= Work request =
Every line from the one containing "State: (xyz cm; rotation" to the end of the listing below should be transcribed exactly, and no line outside that span should appear.

= Records for the task =

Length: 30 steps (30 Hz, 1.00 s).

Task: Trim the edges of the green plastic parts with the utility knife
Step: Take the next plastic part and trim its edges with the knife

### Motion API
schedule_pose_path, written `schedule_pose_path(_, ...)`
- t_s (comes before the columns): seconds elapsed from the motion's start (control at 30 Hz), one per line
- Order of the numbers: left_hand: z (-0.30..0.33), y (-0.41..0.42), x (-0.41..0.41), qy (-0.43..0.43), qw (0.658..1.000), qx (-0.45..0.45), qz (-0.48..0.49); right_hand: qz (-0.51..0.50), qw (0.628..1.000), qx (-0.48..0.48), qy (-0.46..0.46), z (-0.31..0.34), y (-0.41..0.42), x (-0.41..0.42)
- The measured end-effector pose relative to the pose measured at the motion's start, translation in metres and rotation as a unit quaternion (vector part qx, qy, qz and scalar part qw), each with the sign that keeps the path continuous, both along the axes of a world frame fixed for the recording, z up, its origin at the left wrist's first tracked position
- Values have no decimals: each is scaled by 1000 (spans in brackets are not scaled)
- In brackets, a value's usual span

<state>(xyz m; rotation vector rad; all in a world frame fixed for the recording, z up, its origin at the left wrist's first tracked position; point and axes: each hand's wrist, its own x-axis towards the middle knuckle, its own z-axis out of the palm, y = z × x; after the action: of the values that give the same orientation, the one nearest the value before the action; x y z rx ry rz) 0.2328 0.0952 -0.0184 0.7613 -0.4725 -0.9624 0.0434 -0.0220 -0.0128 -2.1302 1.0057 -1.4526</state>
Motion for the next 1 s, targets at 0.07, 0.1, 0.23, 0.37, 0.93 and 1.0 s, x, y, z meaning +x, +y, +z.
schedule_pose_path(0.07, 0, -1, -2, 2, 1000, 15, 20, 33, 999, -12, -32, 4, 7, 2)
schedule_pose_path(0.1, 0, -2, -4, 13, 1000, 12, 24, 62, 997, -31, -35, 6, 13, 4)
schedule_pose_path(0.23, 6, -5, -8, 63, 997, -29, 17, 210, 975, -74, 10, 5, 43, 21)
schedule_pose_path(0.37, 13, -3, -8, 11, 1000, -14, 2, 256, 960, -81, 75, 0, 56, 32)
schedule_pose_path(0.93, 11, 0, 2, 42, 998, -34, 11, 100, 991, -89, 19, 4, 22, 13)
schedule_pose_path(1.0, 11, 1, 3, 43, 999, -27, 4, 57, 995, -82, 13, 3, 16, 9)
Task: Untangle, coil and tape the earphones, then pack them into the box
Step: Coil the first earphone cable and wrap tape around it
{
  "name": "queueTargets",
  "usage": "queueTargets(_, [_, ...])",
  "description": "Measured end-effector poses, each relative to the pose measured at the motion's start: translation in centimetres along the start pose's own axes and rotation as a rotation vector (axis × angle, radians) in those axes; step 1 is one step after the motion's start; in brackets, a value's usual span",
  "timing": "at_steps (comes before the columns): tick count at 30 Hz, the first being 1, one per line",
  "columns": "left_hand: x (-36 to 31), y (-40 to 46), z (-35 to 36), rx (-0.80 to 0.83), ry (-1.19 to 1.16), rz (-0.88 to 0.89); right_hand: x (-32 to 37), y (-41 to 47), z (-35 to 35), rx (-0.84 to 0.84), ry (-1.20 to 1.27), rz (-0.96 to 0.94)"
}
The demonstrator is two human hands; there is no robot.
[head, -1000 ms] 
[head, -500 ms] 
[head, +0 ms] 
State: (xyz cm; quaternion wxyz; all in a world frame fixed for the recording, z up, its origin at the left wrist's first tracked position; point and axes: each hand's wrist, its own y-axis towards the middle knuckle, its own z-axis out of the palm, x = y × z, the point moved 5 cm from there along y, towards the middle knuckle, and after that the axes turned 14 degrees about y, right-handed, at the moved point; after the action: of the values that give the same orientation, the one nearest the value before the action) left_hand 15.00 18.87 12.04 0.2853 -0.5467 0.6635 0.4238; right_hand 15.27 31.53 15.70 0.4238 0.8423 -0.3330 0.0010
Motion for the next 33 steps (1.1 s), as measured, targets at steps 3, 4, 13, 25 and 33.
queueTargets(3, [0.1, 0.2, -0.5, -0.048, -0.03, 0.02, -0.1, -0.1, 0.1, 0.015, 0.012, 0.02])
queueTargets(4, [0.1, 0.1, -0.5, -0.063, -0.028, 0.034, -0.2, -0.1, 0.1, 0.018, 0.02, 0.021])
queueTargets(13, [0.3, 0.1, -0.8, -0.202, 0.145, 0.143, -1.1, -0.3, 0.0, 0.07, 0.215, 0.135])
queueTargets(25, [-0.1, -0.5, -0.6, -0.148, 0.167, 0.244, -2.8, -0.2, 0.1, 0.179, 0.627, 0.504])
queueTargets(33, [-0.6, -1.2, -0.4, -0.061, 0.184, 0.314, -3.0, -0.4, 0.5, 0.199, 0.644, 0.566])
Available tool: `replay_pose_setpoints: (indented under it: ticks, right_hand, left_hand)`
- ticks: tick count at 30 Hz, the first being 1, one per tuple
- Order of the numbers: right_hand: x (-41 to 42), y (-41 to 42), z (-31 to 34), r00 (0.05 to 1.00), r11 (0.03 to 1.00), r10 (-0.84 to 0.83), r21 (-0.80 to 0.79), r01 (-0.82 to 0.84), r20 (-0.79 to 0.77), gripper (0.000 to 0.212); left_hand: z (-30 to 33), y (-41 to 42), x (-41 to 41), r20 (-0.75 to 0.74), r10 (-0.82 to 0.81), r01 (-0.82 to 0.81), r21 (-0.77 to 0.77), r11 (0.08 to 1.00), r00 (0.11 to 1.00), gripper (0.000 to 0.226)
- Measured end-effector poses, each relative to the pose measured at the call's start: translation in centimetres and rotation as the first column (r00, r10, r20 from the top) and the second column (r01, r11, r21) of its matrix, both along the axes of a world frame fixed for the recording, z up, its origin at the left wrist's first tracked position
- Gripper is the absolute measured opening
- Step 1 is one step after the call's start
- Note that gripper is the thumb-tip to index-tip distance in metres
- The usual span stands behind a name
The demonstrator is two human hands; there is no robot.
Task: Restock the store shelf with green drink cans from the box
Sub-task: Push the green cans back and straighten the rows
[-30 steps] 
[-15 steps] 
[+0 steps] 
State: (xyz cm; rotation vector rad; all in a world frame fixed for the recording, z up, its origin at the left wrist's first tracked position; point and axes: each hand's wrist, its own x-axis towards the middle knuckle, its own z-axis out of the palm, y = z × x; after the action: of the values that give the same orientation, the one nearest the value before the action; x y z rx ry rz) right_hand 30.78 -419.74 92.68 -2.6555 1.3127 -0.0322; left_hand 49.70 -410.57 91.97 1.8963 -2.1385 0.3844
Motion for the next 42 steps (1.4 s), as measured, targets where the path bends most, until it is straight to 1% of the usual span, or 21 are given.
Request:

= Response below =
State: (xyz cm; rotation vector rad; all in a world frame fixed for the recording, z up, its origin at the left wrist's first tracked position; point and axes: each hand's wrist, its own x-axis towards the middle knuckle, its own z-axis out of the palm, y = z × x; after the action: of the values that give the same orientation, the one nearest the value before the action; x y z rx ry rz) right_hand 30.78 -419.74 92.68 -2.6555 1.3127 -0.0322; left_hand 49.70 -410.57 91.97 1.8963 -2.1385 0.3844
Motion for the next 42 steps (1.4 s), as measured, targets where the path bends most, until it is straight to 1% of the usual span, or 21 are given.
Request:

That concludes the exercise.